| Your goal |
Once you reach the line containing "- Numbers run" in the entries below, write out that line and each one after it down to the line containing "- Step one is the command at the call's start", exactly and with nothing added.

| Source material |
■ ■ ■ ■ ■ ■ ■
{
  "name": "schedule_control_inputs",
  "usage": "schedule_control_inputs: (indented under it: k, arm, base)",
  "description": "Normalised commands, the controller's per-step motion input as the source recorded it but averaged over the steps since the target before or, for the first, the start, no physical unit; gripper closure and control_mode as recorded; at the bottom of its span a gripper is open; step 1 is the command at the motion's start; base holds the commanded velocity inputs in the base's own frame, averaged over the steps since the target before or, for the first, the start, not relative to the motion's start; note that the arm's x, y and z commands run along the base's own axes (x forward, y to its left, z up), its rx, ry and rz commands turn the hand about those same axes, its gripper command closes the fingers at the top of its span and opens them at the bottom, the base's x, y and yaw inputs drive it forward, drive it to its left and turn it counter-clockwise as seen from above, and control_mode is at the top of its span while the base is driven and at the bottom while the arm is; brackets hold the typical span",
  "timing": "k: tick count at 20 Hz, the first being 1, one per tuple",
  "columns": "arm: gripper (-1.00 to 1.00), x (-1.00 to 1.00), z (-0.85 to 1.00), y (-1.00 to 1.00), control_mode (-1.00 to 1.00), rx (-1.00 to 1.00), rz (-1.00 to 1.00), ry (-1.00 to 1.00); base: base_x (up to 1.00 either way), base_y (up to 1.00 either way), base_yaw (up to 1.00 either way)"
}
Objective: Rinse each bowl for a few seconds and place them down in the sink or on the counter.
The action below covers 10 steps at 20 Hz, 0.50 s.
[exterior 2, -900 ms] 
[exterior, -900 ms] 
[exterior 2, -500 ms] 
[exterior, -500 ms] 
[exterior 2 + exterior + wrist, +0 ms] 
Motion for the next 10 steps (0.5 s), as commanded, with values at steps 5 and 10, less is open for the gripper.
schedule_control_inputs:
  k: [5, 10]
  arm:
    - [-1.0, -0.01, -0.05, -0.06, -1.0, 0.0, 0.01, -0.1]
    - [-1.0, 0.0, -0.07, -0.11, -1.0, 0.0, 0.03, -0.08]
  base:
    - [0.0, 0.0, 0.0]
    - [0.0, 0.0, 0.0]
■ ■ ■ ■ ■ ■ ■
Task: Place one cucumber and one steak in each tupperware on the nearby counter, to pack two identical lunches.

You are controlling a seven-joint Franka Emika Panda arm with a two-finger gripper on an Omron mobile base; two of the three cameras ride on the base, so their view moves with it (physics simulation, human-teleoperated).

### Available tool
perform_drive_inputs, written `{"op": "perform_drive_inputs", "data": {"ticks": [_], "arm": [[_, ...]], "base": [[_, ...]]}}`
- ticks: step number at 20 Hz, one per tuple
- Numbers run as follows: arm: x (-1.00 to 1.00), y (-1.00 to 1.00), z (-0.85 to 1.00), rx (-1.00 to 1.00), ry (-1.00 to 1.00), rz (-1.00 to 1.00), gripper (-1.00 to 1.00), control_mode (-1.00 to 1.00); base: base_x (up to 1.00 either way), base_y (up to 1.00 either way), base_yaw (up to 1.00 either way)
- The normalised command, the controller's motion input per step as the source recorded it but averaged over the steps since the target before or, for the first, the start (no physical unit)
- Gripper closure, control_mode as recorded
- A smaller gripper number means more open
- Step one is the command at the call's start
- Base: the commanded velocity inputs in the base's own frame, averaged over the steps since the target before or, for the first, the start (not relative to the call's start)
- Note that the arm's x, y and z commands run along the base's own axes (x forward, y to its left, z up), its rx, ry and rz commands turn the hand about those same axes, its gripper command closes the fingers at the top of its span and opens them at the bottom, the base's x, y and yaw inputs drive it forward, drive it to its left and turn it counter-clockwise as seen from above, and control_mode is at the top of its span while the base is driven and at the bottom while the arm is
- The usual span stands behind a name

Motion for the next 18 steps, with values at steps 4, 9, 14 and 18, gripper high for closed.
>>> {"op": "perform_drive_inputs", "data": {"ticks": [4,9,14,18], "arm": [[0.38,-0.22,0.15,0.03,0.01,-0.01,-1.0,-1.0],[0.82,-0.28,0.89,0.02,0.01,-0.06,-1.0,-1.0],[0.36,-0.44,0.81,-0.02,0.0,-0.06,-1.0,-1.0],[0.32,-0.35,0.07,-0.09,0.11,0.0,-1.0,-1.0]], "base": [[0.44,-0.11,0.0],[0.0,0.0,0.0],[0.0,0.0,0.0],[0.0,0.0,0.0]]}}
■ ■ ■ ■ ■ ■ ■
| Exercise solution |
- Numbers run as follows: arm: x (-1.00 to 1.00), y (-1.00 to 1.00), z (-0.85 to 1.00), rx (-1.00 to 1.00), ry (-1.00 to 1.00), rz (-1.00 to 1.00), gripper (-1.00 to 1.00), control_mode (-1.00 to 1.00); base: base_x (up to 1.00 either way), base_y (up to 1.00 either way), base_yaw (up to 1.00 either way)
- The normalised command, the controller's motion input per step as the source recorded it but averaged over the steps since the target before or, for the first, the start (no physical unit)
- Gripper closure, control_mode as recorded
- A smaller gripper number means more open
- Step one is the command at the call's start

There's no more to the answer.